Entretien avec Anne Cartier-Bresson

 

Résinotype (extrait de " Vocabulaire Technique Photographie")
La résinotypie est mise au point par l'Italien Rodolfo Namias, qui dépose un brevet en 1922. Son principe découle des recherches menées, à la fin des années 1850, par Henri Garnier et Alphonse Salmon sur les procédés par saupoudrage (ou procédés aux poudres). Ces praticiens remarquèrent la propensions de la gélatine à retenir certains corps pulvérulents là où elle présente le plus de gonflement. Ils utilisèrent cette propriété dans le procédé à base de sucre de bichromate d'ammonium mélangé à de l'albumine qu'ils présentèrent devant la commission instituée en juillet 1858 au sein de la Société française de photographie pour l'attribution du prix créé par le duc Luynes. Ce procédé fut appliqué avec succès à l'impression sur émail. Namias a également proposé une variante, la résinobromotypie, ainsi dénommée car le procédé est fondé sur l'emploi de poudres résineuses et d'un papier au bromure ; il permet le travail à tout moment en laboratoire et l'obtention directe d'agrandissements à partir de petits clichés. 
Le procédé de Namias, apprécié par une poignée d'amateurs pour ses possibilités d'interprétation, ne connaîtra cependant pas le succès des procédés pigmentaires en vogue chez les photographes pictorialistes du début du XXiè siècle.
La résinotypie est apparentée au procédé à l'huile : il s'agit de faire apparaître une image par adhésion d'un pigment sur une gélatine bichromatée plus ou moins modifiée sous l'action de la lumière. Cette adhérence ne se produit qu'à la surface de la gélatine rendue tendre (apte au gonflement), d'où la nécessité de recourir à un cliché original présentant une polarité positive. Cette particularité distingue la résinotypie de la majorité des procédés aux colloïdes bichromatés, qui exigent l'emploi d'un négatif.

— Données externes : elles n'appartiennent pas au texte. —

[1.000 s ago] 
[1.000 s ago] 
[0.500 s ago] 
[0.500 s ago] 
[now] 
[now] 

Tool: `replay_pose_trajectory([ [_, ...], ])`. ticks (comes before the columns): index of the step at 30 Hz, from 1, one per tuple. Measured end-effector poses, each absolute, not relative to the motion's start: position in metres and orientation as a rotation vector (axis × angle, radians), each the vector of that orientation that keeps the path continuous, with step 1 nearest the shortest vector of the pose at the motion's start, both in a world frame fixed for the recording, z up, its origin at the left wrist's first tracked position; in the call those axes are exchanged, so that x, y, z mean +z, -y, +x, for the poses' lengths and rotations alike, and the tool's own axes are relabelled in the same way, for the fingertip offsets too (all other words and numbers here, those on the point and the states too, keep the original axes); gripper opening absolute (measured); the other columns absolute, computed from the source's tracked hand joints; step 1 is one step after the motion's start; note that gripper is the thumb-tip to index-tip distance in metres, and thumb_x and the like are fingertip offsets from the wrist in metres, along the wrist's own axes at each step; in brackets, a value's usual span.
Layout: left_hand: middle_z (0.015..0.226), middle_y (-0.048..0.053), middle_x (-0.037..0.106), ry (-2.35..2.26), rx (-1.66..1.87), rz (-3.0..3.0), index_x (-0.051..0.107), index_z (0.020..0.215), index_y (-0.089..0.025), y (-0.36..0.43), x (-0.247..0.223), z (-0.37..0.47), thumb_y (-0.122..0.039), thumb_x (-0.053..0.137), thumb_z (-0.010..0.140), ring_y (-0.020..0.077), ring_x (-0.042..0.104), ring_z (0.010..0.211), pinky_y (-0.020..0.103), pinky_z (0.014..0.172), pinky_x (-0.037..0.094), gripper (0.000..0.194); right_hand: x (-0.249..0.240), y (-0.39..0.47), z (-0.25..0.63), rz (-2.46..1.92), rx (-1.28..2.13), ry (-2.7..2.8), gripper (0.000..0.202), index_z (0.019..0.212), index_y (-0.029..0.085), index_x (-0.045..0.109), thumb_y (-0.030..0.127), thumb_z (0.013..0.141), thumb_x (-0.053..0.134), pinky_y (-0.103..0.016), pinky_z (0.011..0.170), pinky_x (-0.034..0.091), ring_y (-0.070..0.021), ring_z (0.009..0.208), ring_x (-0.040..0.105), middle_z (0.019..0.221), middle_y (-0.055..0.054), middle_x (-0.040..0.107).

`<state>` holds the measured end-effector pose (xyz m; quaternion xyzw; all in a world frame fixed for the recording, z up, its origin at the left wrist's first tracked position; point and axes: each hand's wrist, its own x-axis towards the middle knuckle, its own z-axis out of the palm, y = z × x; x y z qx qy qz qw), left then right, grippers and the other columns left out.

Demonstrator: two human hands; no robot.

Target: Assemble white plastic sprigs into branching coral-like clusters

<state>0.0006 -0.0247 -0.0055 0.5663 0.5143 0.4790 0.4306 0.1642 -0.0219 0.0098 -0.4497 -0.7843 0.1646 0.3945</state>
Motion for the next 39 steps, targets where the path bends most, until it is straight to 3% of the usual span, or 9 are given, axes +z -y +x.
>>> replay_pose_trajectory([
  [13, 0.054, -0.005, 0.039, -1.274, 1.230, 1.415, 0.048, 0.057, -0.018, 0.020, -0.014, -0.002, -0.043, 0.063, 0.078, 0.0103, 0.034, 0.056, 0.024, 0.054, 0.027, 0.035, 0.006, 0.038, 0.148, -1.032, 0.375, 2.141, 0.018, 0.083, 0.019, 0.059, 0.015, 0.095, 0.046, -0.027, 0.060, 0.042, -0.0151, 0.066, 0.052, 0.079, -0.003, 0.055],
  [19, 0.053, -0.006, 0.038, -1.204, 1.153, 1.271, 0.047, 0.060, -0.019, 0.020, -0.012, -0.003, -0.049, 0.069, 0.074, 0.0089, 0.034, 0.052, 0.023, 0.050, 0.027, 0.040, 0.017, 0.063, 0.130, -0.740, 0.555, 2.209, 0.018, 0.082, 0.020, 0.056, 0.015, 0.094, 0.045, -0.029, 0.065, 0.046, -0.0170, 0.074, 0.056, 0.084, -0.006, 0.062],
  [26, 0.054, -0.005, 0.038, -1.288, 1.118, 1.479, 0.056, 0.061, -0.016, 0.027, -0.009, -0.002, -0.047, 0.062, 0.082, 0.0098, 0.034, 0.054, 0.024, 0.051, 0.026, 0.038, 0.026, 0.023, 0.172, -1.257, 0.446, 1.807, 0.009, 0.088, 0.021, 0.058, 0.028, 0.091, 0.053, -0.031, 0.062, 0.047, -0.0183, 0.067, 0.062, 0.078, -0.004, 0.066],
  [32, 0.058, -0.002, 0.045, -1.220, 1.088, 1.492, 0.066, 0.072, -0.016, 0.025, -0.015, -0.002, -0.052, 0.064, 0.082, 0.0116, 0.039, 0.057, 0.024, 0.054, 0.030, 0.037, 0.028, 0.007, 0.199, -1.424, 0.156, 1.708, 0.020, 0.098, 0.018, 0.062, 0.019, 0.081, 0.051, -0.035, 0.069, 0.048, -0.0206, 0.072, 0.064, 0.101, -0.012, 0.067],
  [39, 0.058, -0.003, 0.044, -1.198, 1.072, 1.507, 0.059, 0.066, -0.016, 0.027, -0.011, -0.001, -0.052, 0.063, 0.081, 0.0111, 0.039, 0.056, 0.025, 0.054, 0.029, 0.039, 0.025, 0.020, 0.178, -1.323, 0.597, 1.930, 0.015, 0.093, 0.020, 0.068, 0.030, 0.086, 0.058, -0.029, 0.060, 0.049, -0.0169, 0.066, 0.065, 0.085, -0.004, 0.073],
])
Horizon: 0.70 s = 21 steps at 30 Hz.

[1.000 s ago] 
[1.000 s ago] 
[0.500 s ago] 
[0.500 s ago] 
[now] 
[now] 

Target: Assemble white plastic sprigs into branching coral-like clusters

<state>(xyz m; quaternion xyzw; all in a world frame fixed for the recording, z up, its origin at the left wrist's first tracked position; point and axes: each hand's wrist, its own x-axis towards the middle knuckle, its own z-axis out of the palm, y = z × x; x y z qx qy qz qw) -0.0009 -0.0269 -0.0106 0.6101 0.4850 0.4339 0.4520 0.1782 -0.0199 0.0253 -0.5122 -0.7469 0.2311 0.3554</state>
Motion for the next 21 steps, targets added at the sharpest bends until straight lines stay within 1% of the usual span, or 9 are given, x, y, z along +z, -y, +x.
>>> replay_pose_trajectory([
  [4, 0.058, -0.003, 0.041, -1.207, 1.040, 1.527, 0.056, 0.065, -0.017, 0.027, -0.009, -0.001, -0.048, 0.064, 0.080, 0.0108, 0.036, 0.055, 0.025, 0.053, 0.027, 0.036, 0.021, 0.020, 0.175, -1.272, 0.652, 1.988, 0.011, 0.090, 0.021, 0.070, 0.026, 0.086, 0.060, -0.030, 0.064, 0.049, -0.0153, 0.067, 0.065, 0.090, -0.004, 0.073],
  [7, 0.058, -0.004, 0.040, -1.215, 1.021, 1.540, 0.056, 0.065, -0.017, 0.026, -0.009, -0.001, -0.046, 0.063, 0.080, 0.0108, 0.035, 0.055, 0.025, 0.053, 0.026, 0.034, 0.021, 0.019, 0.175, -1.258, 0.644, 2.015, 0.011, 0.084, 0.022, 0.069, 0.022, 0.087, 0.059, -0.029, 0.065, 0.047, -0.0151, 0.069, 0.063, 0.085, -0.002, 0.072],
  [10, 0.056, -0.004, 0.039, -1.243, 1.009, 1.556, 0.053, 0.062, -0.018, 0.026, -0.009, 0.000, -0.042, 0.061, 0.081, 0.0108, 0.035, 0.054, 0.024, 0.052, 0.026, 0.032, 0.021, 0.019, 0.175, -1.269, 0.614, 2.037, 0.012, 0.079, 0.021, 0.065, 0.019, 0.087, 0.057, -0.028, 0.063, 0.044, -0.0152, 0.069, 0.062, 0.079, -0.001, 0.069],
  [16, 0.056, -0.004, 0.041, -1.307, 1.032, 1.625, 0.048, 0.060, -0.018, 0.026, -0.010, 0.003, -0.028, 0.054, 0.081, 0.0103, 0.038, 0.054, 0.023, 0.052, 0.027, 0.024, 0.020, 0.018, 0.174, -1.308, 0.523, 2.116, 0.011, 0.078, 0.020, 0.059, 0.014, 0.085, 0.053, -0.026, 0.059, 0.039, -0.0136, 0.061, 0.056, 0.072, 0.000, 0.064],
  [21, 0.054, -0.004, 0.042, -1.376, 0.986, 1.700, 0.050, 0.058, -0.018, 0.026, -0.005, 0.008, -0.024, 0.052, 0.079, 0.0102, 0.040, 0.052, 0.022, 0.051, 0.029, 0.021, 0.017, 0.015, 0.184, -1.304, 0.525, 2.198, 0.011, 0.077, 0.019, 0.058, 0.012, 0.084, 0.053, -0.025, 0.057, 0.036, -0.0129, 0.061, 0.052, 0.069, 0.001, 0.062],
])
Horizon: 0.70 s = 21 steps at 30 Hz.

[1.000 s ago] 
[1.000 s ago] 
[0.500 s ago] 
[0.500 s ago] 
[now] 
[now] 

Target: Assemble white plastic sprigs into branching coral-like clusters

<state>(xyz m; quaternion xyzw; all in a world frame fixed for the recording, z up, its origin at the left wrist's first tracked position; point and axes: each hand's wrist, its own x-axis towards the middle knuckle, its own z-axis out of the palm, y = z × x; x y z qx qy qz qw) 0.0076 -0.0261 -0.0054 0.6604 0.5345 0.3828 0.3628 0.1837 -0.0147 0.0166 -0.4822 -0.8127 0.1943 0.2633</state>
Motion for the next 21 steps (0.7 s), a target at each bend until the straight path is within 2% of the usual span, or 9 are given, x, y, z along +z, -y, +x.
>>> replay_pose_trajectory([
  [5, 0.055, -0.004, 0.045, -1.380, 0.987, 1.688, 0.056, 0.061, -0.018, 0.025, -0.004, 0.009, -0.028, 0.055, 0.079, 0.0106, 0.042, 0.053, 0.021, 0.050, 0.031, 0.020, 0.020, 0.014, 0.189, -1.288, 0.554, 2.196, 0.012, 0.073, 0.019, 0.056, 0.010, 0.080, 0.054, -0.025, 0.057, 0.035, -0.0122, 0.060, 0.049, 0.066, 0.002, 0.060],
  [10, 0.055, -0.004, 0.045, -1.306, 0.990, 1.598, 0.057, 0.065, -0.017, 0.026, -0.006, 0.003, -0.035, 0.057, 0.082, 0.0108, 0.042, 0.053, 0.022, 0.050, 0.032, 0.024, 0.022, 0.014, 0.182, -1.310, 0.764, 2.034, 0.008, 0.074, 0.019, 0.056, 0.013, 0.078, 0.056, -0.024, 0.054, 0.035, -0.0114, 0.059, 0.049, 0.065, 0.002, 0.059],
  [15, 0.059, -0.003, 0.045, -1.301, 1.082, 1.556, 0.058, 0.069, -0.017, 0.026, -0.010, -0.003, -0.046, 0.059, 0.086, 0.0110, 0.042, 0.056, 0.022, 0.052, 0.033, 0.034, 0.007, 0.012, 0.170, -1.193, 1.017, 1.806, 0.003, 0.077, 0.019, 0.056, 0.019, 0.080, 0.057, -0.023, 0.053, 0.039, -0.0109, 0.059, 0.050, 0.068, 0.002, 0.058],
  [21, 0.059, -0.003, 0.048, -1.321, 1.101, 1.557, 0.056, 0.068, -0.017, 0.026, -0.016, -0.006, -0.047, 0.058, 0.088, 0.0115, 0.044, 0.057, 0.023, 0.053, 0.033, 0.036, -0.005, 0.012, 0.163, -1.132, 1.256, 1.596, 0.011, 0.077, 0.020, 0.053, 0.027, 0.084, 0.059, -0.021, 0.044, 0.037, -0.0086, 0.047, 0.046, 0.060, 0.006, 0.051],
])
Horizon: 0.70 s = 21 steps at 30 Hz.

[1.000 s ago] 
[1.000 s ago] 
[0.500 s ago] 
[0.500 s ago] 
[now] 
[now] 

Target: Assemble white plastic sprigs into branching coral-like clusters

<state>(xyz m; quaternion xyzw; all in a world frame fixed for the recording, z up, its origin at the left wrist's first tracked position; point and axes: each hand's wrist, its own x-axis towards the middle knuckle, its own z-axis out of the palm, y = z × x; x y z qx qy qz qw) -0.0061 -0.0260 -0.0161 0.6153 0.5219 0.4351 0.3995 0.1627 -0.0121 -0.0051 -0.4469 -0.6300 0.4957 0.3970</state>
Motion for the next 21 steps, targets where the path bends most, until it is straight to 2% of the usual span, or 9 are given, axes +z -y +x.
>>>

Une feuille de papier gélatinée est sensibilisée dans un bain contenant du bichromate de potassium et du citrate de sodium, puis mise à sécher dans l'obscurité. Elle est exposée sous un cliché positif présenté par sa face dorsale (afin que le résultat final ne soit pas inversé) jusqu'à ce que l'image se dessine légèrement en négatif. L'épreuve est alors lavée afin d'éliminer l'excès de bichromate, puis immergée dans un bain d'eau tiède pendant quelques minutes afin de provoquer le gonflement de la gélatine. Elle est ensuite déposée sur papier buvard et légèrement essorée. Le poudrage s'effectue à l'aide d'un mélange composé de résine, de cire et d'un pigment. L'image apparaît après un balayage délicat de la surface du papier au moyen d'un pinceau doux, les pigments se fixant sur les portions les plus saillantes de l'épreuve. La feuille est finalement immergée pendant quelques minutes dans une solution de bisulfite de soude qui élimine les traces de bichromate résiduel, puis elle est rincée et séchée.
Les retouches étaient effectuées soit lors du passage dans le bain de bisulfite (éclaircissement de certaines parties de l'image par légères frictions d'un pinceau), soit après séchage, en procédant à des suppressions locales à la gomme ou au grattoir. L'adhésion du pigment à la gélatine pouvait être renforcée en soumettant la face, impressionnée des épreuves à de la vapeur d'eau.